With the first line as the start and the line containing "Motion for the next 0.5" as the end, write out every line of the records exactly.

* [Entries provided]
--------------------------------

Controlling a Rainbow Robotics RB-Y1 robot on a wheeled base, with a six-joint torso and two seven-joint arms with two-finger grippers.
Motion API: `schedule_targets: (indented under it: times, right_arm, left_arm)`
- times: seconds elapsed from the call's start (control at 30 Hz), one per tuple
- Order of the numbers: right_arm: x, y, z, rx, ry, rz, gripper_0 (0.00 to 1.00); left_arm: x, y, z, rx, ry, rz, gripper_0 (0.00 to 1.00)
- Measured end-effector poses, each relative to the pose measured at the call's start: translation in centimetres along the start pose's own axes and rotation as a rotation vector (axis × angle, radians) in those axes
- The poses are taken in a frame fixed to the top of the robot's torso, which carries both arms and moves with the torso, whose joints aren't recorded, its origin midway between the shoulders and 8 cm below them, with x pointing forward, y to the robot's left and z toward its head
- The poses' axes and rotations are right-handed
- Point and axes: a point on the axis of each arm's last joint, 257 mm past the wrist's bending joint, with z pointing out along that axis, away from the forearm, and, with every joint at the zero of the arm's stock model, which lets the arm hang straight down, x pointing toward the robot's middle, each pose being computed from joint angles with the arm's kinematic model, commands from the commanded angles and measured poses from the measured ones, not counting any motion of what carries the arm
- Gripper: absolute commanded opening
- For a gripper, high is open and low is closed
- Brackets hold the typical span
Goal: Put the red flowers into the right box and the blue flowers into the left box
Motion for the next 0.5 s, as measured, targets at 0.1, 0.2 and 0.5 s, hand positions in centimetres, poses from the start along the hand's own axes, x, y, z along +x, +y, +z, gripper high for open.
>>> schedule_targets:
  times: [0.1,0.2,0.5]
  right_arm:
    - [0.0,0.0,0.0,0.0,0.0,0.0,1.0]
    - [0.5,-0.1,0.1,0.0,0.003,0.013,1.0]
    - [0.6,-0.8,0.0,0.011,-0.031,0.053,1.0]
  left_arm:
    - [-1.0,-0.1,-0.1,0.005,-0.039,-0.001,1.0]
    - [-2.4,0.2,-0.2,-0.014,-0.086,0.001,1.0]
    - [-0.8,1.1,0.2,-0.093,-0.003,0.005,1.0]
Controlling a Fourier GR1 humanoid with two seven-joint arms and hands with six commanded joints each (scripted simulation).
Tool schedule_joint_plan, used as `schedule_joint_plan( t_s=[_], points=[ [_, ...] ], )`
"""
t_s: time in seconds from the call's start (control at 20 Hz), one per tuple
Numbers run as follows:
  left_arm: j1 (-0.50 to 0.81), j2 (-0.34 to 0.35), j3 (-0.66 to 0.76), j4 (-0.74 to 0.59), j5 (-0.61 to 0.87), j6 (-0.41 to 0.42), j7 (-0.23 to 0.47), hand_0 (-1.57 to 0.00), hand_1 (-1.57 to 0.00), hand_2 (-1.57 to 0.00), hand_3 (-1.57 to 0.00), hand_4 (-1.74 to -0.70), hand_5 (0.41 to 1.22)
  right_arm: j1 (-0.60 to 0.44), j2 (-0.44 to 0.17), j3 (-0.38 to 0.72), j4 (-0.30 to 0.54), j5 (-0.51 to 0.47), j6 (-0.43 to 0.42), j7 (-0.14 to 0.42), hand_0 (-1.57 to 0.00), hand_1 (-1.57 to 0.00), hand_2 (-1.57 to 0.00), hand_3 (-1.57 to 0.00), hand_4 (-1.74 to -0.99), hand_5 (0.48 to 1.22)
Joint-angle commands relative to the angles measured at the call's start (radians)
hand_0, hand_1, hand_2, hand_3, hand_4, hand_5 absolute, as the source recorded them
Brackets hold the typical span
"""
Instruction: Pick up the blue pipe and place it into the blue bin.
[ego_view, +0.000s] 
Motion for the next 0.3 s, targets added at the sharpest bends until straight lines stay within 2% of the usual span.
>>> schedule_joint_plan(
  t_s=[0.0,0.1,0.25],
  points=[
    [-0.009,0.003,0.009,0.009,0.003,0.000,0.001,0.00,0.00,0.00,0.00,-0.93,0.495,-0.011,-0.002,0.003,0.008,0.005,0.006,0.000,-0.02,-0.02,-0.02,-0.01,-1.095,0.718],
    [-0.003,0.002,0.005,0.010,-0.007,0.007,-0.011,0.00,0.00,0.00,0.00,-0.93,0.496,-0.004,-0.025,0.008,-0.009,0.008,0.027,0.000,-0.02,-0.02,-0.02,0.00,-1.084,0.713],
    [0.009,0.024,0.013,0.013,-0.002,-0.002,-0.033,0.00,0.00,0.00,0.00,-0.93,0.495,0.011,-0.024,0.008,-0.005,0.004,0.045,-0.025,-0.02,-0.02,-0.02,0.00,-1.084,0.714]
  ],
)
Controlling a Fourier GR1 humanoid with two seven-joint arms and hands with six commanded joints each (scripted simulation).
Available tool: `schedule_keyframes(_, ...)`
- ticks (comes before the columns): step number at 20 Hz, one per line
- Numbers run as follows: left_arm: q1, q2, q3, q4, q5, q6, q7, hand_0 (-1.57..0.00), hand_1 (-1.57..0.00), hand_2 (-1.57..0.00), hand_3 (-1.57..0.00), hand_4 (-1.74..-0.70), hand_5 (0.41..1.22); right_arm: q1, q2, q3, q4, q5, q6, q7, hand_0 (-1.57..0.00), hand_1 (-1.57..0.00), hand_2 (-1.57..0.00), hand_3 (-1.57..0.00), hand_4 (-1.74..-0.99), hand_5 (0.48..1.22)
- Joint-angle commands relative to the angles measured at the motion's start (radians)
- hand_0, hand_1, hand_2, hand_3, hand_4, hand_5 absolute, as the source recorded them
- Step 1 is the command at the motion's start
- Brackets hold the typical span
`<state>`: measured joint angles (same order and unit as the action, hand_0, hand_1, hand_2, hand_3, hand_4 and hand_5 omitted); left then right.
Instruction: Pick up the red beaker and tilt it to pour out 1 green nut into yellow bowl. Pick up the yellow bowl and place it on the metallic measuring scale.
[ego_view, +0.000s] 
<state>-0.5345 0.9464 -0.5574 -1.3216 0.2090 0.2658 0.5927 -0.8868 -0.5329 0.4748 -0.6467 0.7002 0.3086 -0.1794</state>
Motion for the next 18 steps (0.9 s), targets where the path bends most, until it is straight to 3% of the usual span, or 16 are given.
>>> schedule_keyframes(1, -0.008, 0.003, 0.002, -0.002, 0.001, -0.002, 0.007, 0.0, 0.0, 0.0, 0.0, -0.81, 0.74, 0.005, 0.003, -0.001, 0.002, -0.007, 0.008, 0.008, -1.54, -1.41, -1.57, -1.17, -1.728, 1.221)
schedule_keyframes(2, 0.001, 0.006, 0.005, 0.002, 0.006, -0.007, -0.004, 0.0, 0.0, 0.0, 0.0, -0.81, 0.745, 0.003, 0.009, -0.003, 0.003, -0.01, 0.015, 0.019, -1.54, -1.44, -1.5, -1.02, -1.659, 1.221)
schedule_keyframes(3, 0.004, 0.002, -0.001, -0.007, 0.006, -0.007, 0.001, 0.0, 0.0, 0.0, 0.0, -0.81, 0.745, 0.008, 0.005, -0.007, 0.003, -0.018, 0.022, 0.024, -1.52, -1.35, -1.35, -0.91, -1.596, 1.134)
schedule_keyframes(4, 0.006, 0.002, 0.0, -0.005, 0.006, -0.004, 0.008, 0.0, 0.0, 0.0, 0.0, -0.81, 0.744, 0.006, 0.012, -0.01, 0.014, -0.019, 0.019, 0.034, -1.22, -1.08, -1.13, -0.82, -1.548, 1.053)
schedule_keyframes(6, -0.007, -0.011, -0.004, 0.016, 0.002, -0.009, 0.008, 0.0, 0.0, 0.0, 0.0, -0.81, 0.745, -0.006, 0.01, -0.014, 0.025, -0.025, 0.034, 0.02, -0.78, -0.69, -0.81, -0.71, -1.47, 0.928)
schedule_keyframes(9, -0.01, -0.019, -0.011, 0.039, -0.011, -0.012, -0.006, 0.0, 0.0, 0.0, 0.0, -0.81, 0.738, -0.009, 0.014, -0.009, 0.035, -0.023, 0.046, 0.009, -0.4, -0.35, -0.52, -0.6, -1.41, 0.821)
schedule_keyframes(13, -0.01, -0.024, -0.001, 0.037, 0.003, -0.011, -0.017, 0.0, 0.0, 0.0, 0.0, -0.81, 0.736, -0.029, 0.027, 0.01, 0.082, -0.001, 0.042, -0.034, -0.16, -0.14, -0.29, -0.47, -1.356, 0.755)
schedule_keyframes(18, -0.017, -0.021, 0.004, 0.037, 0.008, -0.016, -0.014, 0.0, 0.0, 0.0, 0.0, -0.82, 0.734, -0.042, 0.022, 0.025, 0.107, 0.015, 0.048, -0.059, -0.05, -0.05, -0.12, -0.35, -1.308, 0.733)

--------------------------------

* [Problem solution]
Controlling a Rainbow Robotics RB-Y1 robot on a wheeled base, with a six-joint torso and two seven-joint arms with two-finger grippers.
Motion API: `schedule_targets: (indented under it: times, right_arm, left_arm)`
- times: seconds elapsed from the call's start (control at 30 Hz), one per tuple
- Order of the numbers: right_arm: x, y, z, rx, ry, rz, gripper_0 (0.00 to 1.00); left_arm: x, y, z, rx, ry, rz, gripper_0 (0.00 to 1.00)
- Measured end-effector poses, each relative to the pose measured at the call's start: translation in centimetres along the start pose's own axes and rotation as a rotation vector (axis × angle, radians) in those axes
- The poses are taken in a frame fixed to the top of the robot's torso, which carries both arms and moves with the torso, whose joints aren't recorded, its origin midway between the shoulders and 8 cm below them, with x pointing forward, y to the robot's left and z toward its head
- The poses' axes and rotations are right-handed
- Point and axes: a point on the axis of each arm's last joint, 257 mm past the wrist's bending joint, with z pointing out along that axis, away from the forearm, and, with every joint at the zero of the arm's stock model, which lets the arm hang straight down, x pointing toward the robot's middle, each pose being computed from joint angles with the arm's kinematic model, commands from the commanded angles and measured poses from the measured ones, not counting any motion of what carries the arm
- Gripper: absolute commanded opening
- For a gripper, high is open and low is closed
- Brackets hold the typical span
Goal: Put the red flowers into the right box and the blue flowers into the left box
Motion for the next 0.5 s, as measured, targets at 0.1, 0.2 and 0.5 s, hand positions in centimetres, poses from the start along the hand's own axes, x, y, z along +x, +y, +z, gripper high for open.

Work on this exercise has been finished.